*** Opening of MATERIAL PROVIDED ***

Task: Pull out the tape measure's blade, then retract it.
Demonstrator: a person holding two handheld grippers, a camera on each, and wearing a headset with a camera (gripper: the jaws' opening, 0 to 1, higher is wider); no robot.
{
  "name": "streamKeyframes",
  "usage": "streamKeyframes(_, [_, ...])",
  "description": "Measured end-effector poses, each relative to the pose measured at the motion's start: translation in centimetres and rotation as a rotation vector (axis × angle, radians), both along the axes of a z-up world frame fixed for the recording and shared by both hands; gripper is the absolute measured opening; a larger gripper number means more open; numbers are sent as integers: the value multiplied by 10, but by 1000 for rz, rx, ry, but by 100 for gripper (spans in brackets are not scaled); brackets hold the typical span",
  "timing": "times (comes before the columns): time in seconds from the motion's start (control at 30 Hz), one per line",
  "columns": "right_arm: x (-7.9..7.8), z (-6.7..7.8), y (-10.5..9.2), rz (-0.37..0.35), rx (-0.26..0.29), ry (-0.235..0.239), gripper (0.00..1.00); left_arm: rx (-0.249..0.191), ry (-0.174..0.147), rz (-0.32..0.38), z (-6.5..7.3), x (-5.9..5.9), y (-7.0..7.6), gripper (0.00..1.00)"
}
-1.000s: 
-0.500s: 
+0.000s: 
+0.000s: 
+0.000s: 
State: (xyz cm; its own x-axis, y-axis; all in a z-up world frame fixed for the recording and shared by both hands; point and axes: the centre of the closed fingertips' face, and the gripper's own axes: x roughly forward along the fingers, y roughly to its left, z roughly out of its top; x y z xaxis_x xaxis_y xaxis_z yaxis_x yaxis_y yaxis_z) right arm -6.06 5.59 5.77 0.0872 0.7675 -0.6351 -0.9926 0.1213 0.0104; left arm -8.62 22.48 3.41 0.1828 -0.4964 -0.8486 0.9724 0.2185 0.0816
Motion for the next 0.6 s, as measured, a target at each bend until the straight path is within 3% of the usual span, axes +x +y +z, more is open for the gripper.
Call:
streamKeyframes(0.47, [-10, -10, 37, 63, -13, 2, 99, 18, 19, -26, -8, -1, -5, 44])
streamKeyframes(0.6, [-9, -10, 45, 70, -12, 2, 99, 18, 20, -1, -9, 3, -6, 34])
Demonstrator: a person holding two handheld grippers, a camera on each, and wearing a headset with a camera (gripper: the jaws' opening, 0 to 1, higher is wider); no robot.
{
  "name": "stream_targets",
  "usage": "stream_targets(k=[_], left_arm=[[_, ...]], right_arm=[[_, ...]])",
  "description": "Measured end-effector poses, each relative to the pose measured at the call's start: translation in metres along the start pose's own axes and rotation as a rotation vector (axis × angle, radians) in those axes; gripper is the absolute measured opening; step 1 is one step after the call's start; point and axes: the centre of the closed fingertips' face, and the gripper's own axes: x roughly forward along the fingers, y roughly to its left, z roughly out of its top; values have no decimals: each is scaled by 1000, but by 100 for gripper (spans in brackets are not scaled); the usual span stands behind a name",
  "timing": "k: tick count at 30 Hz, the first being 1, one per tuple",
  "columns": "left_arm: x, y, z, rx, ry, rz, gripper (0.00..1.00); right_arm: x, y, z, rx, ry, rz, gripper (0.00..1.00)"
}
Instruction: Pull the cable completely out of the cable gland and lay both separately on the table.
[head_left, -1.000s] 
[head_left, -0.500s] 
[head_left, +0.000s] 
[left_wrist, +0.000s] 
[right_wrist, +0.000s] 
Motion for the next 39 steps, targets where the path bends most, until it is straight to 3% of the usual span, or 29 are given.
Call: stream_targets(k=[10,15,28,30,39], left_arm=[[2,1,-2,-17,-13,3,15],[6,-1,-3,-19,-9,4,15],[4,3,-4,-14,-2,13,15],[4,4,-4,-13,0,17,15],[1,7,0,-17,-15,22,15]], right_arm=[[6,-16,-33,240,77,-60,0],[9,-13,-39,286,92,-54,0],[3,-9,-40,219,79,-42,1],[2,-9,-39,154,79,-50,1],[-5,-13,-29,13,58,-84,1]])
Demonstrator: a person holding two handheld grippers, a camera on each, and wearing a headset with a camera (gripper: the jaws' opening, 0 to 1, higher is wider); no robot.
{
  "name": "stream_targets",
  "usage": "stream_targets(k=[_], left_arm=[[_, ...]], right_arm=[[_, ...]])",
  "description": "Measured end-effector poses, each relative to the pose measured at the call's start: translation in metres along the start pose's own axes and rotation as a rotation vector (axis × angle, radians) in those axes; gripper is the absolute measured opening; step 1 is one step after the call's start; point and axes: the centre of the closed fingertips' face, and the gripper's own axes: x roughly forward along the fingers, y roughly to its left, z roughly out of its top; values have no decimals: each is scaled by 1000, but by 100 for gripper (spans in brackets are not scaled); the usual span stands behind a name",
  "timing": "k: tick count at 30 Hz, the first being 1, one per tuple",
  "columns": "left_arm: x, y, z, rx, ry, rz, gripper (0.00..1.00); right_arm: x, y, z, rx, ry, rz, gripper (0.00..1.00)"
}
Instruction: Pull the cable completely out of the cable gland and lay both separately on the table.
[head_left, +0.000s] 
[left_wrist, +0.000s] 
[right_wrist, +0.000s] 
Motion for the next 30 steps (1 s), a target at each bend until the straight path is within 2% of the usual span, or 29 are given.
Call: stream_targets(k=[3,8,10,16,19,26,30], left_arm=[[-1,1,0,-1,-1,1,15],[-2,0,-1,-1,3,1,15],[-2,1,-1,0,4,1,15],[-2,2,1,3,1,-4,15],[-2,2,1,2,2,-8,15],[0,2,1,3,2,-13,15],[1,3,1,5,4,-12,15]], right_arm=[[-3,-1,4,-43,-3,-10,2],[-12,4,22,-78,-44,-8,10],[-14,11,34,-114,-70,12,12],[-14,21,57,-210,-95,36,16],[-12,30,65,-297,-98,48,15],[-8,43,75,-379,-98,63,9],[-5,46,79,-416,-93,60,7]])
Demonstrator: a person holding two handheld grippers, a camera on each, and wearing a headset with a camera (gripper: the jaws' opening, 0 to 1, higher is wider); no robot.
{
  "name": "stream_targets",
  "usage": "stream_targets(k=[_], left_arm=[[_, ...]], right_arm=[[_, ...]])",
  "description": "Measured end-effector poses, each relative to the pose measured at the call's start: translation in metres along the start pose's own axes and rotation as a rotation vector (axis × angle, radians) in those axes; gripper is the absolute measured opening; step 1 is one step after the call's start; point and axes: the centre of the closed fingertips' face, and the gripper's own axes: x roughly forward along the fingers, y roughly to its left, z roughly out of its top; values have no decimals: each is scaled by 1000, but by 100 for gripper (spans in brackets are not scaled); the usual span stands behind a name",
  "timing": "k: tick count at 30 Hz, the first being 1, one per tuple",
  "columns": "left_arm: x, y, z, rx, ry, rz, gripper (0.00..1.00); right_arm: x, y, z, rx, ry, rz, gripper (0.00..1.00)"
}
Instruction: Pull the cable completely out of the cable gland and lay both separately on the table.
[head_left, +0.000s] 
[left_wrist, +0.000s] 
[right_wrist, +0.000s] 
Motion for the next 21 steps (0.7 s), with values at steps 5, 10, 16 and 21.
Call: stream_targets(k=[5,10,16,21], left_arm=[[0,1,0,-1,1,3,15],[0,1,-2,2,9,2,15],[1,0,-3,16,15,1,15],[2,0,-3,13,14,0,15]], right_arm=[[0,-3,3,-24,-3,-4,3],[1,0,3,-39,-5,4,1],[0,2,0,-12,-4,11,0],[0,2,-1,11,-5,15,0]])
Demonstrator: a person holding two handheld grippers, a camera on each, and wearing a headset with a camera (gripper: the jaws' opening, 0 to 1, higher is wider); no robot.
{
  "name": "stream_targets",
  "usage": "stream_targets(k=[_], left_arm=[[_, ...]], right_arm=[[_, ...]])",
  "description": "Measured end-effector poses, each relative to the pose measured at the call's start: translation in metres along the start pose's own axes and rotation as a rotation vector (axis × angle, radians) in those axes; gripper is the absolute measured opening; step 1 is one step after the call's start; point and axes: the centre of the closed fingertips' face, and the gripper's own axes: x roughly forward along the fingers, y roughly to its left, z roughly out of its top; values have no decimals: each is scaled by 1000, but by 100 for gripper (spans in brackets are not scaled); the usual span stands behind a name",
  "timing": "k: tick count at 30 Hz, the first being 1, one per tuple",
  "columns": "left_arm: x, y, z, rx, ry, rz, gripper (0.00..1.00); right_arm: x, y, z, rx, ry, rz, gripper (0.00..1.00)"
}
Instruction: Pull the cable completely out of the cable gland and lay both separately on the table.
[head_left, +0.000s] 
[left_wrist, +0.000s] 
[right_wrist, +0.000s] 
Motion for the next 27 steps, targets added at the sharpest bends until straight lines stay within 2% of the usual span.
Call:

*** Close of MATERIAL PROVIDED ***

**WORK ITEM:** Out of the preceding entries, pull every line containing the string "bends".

**EXERCISE SOLUTION:**
Motion for the next 39 steps, targets where the path bends most, until it is straight to 3% of the usual span, or 29 are given.
Motion for the next 27 steps, targets added at the sharpest bends until straight lines stay within 2% of the usual span.

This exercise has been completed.